Impact of Indinavir on the Quality of Life in Patients with Advanced HIV Infection Treated with Zidovudine and Lamivudine

Coplan, Paul M.; Cook, John R.; Carides, George W.; Heyse, Joseph F.; Wu, Albert W.; Hammer, Scott M.; Nguyen, Bach-Yen; Meibohm, Anne R.; DiNubile, Mark J.
August 2004
Clinical Infectious Diseases;8/1/2004, Vol. 39 Issue 3, p426
Academic Journal
Objective. in AIDS Clinical Trial Group (ACTG) study 320, triple-combination antiretroviral therapy including indinavir significantly slowed progression to acquired immunodeficiency syndrome or death, compared with treatment with dual nucleoside reverse-transcriptase inhibitors (NRTIs) alone, in zidovudine-experienced patients with advanced human immunodeficiency virus (HIV) infection.

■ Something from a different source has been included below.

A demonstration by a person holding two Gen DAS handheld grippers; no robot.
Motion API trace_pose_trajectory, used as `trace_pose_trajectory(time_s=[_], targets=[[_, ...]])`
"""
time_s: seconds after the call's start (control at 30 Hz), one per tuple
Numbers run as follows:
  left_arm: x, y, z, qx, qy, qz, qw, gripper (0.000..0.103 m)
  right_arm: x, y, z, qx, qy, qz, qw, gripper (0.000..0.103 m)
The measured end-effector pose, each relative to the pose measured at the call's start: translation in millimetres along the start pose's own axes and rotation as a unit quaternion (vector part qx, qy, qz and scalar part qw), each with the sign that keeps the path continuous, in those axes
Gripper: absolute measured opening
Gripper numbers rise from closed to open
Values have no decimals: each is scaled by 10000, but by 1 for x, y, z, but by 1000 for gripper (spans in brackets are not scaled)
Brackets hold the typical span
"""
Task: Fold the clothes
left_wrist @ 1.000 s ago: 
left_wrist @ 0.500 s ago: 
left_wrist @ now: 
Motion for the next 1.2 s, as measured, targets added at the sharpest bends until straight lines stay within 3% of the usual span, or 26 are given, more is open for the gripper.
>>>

We examined the impact of indinavir on quality of life in participants from this study. Methods. A total of 1156 protease inhibitor- and lamivudine-naive patients stratified by CD4 cell count (⩽ 50 and 51-200 cells/mm³) were randomized to receive zidovudine (or stavudine) and lamivudine, with or without indinavir. Health-related quality of life was measured using the ACTG QoL6O1-602 questionnaire, which assesses general health status measured on a visual analogue scale and 8 specific health-related domains. Quality-adjusted survival time was estimated using the visual analogue scale for general health. Results. Mean changes in general health scores after 24 weeks were +2.9 in the triple-therapy group versus -0.2 in the dual-therapy group (P = .018). By week 24, scores in all specific domains were higher with triple-drug therapy than dual-drug therapy, with statistically significant differences in role function, energy, and pain scores. Benefits of triple-drug therapy were largely confined to patients with CD4 cell counts of ⩽50 cells/mm³. Quality-adjusted survival time did not differ significantly between the 2 treatment groups. Conclusions. Triple-drug therapy with indinavir and 2 NRTIs resulted in a significant improvement in general health status after 24 weeks, especially in patients with low CD4 cell counts. Patients receiving triple-drug therapy also had significantly better role function, energy, and pain scores than did patients treated with dual-drug therapy.